A Right to Bear (Robo) Arms Doesn't Mean You Have To

Bye bye octopi,
Your appendages can go,
This shell is sure swell

Automation often gets associated with robotic manipulators, especially the serial-chain variety, which also forms the basis for any intro robotics course. Arms and AGVs probably comprise the core components of nearly all robotic automation setups. It is the platform on which we place our end-effectors as well as our hopes and dreams. Companies like UR have made it increasingly easy to plug-and-play arms into various roles previously reserved for humans, and despite the (imo) market domination held by the major manipulator vendors (e.g. UR, Fanuc, ABB, etc), as well as the ever-growing list of failures (e.g. Rethink, Carbon, Innfos, Pneubotics), we continue to see new players developing new iterations on the humble kinematic chain (e.g. Ally, Flexiv, Dobot). Aside from a race to the bottom in terms of price (that somehow magically doesn't compromise key performance capabilities), new arm offerings strive to reach for more compliant/reactive capabilities, higher payload, improved usability, and novel form factors.
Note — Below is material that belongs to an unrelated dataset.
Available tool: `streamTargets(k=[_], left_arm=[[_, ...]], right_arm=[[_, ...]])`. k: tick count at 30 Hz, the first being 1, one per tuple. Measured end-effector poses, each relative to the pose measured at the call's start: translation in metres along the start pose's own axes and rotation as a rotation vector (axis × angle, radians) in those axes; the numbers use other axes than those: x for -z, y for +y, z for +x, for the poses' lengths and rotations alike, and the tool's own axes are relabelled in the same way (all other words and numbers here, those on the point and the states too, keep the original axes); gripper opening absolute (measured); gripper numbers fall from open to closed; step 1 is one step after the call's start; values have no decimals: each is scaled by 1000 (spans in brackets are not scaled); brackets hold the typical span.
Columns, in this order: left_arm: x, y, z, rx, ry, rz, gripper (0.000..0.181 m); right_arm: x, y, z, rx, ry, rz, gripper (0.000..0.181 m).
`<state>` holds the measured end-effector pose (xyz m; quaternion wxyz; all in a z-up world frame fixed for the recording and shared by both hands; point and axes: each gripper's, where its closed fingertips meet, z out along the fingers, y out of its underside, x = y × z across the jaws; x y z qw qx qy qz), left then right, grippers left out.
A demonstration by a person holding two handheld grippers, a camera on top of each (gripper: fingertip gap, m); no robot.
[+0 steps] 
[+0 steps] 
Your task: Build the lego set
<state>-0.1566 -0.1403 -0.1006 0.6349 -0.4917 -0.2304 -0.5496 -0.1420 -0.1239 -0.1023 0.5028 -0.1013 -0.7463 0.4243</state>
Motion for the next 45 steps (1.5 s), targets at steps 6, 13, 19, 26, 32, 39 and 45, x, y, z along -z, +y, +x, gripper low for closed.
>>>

The arm seemingly remains a key component for positioning your tooling in your workspace.

I've dealt with a range robotic arms for the whole duration of my career now (not sure if I should be grateful), dealing with everything from integration, motion control, and basic planning to routing air/electrical lines, mounting custom end-effectors (so many end-effectors), and long-term mechanical maintenance/repair. With each arm, there's been new interfaces, both hardware and software, that needed to be understood and then adapted for the target task. The idiosyncrasies in terms of reachable workspace and joint constraints are different enough to be frustrating, but consistent enough to be expected. Despite all the setup and resources we pour into building the application solution around a robot arm, I would argue that it's woefully under-utilized in most cases, and we should probably replace it with far simpler positioning devices, if only they were easier to customize/construct.

Do We Really Need 6DOF

I'm not convinced that the majority of applications employing robotic arms need the full workspace that a typical 6-dof serial chain arm provides, but let me be clear: the capability to position and pose the end of a manipulator in all 6 degrees of freedom is substantial, and it's not something that can be easily re-added or bandaided into existence on top of other motion systems. That reason alone may be sufficient justification for integrating a robotic arm wherever possible. I'll admit that I'm still a bit tainted by academia, where we're always trying to reduce the dimensionality of the problem. Entire theses have been written and will continue to be written on how principal component analysis (or some variation) reduces a super complex problem into something way more tractable (under certain conditions, blah blah blah).

That said, I think we would still mostly be in agreement in saying that you'd be hard-pressed to make up an application where you absolutely needed the robot arm to exhaustively move through its workspace in 6-dof. You may, with some difficulty, conceptualize a task where you need a highly dexterous arm, especially if the environment is dynamic. However, I'd ask: at what point does that operation venture into the nebulous world of 'general purpose' tasks, something so vague that by definition you need the full workspace range at your disposal? Once the task scope begins to crystallize and narrow, I'd argue that the utility of a 6-dof motion platform starts to quickly depreciate.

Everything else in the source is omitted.